Participants were from the Health, Aging and Body Composition Study (N = 1121) with longitudinal data between 2000-01 (initial visit) and 2007-08 (follow-up visit). Only participants with non-impaired nerve function at the initial visit were included. The predictor was presence of CKD (estimated GFR ≤ 60 ml/min/1.73m2) from the 1999-2000 visit. Peripheral nerve function outcomes at 7-year follow-up were 1) Motor: "new" impairments in motor parameters (nerve conduction velocity NCV < 40 m/s or peroneal compound motor action potential < 1 mv) at follow-up, and 2) Sensory: "new" impairment defined as insensitivity to standard 10-g monofilament or light 1.4-g monofilament at the great toe and "worsening" as a change from light to standard touch insensitivity over time. The association between CKD and "new" or "worsening" peripheral nerve impairment was studied using logistic regression.

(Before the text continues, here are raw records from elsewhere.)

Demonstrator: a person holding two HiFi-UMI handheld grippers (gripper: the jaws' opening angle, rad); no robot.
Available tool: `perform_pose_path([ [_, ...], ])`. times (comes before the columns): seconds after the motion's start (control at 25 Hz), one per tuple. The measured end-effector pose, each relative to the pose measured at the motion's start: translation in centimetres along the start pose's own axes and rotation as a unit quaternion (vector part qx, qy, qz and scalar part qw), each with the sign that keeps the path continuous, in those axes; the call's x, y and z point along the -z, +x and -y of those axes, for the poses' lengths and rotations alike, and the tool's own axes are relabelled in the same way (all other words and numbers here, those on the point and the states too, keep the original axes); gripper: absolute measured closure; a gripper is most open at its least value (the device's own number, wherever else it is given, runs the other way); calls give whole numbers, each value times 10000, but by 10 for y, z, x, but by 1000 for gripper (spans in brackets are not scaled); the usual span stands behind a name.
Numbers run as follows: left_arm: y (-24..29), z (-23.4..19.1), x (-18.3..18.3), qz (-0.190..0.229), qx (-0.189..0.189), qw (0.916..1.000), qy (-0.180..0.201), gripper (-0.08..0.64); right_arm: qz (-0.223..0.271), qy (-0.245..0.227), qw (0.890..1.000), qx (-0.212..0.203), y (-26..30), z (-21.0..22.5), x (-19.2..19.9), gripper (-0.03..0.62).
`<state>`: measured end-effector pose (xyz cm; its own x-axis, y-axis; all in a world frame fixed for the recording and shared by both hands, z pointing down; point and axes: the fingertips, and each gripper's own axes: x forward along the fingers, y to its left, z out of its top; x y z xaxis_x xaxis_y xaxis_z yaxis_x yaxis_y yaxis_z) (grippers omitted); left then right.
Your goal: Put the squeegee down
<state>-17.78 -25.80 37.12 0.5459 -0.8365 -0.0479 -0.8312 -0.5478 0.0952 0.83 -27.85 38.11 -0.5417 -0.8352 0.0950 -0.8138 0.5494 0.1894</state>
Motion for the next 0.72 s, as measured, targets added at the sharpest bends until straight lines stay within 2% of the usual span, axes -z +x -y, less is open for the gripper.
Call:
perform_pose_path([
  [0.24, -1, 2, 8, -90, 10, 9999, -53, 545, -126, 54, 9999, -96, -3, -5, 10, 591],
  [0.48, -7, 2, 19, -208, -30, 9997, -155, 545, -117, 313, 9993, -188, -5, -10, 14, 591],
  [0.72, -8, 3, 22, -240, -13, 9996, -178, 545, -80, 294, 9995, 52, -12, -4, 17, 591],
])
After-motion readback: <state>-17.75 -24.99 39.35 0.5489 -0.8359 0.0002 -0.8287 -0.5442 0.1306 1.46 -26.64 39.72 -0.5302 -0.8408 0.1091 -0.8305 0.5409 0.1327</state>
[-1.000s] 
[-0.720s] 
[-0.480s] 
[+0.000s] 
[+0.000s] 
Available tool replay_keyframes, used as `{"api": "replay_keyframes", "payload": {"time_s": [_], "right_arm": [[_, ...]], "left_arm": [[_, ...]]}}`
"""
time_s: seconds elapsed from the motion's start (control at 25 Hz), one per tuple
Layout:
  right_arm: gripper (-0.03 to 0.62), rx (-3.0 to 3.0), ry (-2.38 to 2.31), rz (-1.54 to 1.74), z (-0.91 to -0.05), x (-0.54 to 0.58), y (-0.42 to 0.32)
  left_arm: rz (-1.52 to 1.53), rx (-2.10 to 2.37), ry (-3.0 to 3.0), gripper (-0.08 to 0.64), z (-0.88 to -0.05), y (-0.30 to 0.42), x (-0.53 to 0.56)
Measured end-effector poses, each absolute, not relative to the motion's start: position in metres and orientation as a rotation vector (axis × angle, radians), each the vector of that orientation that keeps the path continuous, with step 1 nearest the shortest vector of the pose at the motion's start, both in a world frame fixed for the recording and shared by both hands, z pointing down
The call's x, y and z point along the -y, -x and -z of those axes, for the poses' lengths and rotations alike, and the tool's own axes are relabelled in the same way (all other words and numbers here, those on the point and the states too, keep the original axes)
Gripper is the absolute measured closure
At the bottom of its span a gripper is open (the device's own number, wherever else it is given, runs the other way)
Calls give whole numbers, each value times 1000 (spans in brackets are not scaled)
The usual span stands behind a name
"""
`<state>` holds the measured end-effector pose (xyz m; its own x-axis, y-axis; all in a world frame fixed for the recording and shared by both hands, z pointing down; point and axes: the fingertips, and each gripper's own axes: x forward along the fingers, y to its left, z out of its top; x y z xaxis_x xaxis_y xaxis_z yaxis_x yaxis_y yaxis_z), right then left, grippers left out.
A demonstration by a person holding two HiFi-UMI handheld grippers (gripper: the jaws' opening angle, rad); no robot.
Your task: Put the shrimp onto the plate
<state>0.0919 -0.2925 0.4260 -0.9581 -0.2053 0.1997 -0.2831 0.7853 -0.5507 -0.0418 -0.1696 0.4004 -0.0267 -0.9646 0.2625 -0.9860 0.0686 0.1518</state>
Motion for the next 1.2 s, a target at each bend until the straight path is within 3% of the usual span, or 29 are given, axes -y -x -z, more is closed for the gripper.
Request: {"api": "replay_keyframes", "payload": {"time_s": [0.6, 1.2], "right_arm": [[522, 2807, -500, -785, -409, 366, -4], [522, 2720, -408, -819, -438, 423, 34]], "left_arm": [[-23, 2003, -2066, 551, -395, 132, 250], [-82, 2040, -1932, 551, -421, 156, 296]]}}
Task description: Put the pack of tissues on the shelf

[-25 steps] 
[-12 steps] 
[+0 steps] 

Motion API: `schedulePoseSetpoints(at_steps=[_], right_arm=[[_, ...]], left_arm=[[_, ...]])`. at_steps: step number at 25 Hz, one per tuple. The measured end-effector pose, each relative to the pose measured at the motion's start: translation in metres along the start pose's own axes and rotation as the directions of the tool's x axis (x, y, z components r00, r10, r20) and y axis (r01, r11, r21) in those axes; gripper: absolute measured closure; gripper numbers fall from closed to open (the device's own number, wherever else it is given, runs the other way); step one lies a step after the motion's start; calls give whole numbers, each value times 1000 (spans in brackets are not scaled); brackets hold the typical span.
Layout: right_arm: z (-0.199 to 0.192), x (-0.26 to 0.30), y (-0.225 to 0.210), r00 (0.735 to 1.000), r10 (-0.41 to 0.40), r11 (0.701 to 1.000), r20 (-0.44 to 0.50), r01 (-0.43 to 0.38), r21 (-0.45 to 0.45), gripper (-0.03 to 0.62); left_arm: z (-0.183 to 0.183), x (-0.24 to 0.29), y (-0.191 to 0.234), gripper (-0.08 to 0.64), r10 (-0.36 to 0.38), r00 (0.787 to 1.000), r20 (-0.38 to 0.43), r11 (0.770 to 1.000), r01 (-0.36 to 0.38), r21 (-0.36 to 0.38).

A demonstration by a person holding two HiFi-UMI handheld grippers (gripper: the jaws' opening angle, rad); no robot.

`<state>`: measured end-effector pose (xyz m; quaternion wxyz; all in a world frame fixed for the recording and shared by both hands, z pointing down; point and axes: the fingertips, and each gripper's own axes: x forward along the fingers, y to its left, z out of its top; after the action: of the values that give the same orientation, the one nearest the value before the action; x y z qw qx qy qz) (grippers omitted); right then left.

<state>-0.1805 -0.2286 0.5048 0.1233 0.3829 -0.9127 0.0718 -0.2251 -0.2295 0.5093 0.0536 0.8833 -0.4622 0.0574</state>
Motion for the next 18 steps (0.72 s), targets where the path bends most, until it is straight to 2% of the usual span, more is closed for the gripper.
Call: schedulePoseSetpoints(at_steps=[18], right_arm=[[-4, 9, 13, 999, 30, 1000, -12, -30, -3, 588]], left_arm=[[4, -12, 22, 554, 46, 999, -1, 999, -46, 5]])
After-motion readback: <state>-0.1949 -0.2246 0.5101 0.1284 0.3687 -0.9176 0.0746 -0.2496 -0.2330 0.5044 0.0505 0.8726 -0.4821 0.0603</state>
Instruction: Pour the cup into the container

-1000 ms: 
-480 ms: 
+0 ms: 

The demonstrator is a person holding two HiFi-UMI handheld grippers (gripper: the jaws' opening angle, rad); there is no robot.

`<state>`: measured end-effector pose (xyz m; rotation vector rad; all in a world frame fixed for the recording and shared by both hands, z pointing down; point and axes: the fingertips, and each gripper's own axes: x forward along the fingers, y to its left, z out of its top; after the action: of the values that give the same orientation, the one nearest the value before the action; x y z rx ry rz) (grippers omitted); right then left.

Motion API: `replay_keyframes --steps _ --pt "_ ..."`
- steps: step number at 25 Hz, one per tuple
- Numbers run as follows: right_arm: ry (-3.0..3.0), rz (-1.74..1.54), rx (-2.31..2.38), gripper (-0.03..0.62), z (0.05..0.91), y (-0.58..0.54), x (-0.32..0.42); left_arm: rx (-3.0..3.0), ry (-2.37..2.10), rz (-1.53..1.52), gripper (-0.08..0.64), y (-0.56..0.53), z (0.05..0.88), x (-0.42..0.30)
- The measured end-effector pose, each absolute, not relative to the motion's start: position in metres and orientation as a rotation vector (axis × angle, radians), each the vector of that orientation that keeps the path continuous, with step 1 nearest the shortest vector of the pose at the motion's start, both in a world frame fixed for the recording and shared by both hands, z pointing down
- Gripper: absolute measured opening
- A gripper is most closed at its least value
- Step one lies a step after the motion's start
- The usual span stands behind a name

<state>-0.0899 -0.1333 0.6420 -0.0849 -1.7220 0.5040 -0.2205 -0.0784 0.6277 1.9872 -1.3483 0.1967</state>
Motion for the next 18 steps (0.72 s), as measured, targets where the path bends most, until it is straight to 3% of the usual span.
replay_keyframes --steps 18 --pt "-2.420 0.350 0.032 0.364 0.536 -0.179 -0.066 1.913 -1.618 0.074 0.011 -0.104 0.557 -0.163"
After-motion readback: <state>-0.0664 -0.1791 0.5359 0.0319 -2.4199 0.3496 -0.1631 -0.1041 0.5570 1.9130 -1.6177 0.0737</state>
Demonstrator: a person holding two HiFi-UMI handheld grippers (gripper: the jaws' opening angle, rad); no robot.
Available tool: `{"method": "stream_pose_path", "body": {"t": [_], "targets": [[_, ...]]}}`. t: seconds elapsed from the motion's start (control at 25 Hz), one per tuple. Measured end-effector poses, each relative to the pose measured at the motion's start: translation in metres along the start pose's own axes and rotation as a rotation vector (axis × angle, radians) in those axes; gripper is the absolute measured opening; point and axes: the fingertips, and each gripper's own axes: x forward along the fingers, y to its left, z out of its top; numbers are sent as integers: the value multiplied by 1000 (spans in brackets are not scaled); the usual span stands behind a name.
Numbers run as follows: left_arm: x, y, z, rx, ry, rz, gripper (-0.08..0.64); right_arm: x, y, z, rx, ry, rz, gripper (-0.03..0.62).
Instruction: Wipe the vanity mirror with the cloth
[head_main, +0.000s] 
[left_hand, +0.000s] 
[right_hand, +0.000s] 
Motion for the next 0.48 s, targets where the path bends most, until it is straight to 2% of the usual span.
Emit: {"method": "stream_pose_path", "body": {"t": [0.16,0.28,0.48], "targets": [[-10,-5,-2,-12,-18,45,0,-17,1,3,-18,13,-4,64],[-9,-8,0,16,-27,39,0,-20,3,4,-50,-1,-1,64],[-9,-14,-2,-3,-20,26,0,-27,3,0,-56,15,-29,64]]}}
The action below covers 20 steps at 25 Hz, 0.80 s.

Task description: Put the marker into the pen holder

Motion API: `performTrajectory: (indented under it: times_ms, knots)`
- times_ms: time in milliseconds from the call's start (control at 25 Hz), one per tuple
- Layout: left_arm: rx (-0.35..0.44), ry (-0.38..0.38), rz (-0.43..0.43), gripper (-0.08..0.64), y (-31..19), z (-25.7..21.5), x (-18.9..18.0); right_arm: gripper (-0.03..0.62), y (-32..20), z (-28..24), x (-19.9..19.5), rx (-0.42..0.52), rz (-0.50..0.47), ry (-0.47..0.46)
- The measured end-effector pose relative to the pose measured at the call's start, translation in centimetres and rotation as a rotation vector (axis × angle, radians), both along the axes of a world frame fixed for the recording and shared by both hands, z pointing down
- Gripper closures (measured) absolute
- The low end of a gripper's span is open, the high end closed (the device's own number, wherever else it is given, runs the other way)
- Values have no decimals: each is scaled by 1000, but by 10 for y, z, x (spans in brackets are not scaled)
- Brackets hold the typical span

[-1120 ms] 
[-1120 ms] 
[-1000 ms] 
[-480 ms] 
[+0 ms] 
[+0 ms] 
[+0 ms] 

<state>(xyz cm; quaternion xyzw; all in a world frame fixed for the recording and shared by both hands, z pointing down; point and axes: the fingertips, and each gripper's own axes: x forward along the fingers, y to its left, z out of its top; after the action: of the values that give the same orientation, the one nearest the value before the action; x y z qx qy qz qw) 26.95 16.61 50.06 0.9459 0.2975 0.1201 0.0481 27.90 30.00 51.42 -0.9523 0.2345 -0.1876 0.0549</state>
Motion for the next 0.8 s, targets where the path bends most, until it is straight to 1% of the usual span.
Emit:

The study population was 45.9% male, 34.3% Black and median age 75 y. CKD participants (15.6%) were older, more hypertensive, higher in BMI and had 2.37 (95% CI 1.30-4.34) fold higher adjusted odds of developing new motor nerve impairments in NCV. CKD was associated with a 2.02 (95% CI 1.01-4.03) fold higher odds of worsening monofilament insensitivity. CKD was not associated with development of new monofilament insensitivity.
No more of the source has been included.